Among others: three ERC grants were awarded to three researchers from Tel Aviv University, three from the Hebrew University - some of them for the third time, four from the Technion and one researcher from the University of Haifa. Grant value: 2 million euros per researcher

In recent days, four universities in Israel have published the fact of awarding research grants from ERC - the European Research Council. This is a prestigious grant worth 2 million euros for each researcher. It should be noted that Israel has been a member since the early XNUMXs of the European research programs currently active in Horizon Europe, and budgets for it, and therefore Israeli researchers can also receive competitive grants from this fund.

Tel Aviv University

The winners from Tel Aviv University: Prof. Dan Parr, Prof. Dafna Yoel and Prof. Yaniv Assaf.

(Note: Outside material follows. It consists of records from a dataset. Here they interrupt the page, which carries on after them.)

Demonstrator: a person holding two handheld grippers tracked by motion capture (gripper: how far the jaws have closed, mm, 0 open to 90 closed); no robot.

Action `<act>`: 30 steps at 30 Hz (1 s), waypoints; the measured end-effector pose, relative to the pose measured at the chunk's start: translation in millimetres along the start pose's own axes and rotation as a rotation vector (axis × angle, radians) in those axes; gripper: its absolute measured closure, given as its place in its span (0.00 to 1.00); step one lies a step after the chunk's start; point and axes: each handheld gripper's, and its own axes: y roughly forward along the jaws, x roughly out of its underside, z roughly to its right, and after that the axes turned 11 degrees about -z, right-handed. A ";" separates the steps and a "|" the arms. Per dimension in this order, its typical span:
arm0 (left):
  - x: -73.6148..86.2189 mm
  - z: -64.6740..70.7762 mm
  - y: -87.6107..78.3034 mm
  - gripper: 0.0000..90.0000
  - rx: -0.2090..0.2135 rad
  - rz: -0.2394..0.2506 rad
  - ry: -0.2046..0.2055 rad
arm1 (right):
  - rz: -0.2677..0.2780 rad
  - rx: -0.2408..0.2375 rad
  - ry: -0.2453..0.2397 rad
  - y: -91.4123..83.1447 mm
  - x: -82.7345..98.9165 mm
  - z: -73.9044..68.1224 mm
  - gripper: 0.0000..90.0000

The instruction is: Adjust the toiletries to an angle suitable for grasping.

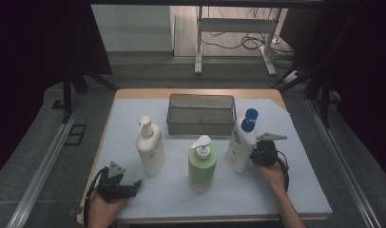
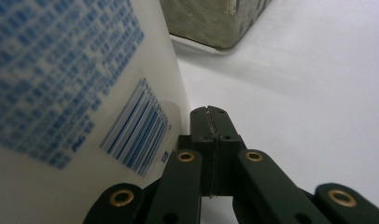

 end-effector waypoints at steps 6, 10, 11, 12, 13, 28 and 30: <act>0.0 0.0 0.1 0.14 0.000 0.001 -0.001 | 0.003 0.022 -0.009 -12.6 6.2 0.8 0.98; 0.0 0.1 0.1 0.14 0.000 0.001 -0.001 | 0.004 0.029 -0.008 -22.0 12.5 0.7 0.98; 0.0 0.0 0.0 0.14 0.000 0.000 0.000 | 0.005 0.028 -0.009 -25.0 15.3 0.2 0.98; 0.0 0.1 0.0 0.14 0.000 0.000 -0.001 | 0.006 0.028 -0.016 -28.8 18.9 -0.5 0.98; 0.0 0.1 0.0 0.14 -0.001 0.000 0.000 | 0.008 0.026 -0.017 -31.9 21.7 -1.6 0.98; 0.1 0.1 0.1 0.14 -0.001 0.001 0.000 | 0.021 -0.048 -0.096 -60.7 56.5 -39.3 0.99; 0.1 0.1 0.1 0.14 -0.001 0.001 0.000 | 0.020 -0.064 -0.120 -57.8 57.0 -49.8 0.99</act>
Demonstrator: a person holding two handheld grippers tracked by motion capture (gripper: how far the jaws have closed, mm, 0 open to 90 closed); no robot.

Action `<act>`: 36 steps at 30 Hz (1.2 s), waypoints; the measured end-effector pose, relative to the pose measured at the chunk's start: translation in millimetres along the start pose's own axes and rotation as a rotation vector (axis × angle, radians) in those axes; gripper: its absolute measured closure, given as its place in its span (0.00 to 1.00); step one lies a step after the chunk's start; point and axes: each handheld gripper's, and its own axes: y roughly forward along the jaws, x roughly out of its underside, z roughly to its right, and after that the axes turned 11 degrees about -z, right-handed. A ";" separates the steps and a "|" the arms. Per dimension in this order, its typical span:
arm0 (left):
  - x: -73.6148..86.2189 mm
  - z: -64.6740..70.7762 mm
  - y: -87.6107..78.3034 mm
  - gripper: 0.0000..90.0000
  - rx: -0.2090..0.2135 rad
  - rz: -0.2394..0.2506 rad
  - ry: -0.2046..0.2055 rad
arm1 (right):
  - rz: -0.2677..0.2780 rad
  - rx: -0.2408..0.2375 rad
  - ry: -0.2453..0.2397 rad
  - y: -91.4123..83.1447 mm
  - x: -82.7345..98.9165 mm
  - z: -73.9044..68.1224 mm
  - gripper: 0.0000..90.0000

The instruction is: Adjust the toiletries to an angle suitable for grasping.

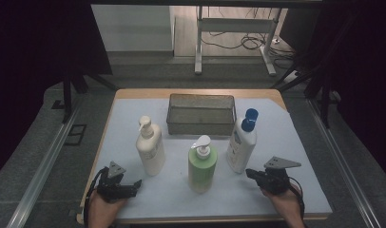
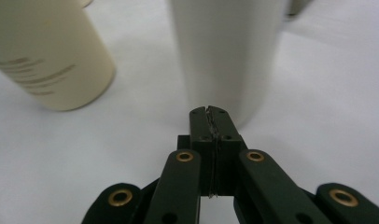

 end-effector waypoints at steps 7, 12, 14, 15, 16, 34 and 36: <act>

In a statement on behalf of the ERC, it was stated that Prof. Dan Parr, the vice president for research and development and the head of the nanomedicine laboratory, won a grant for his research on circular RNA treatment of Duchenne muscular dystrophy.

 Prof. Dafna Yoel, from the School of Psychological Sciences and the Sagol School of Neuroscience, won a grant for her research on moving beyond the gender binary.

Prof. Yaniv Assaf, from the School of Neurobiology in the Faculty of Life Sciences and the Sagol School of Neuroscience won a grant for his research on examining the changes in brain mechanisms when learning a skill outside of a laboratory environment.

The ERC grant, distributed annually by the European Union, is considered one of the most prestigious and important research grants in the world of science. The ERC was founded in 2007 as a funding and sponsoring body for outstanding and ground-breaking research from all over Europe. The purpose of the competitive grant for advanced research is to support outstanding and leading researchers in their field from all areas of academic research.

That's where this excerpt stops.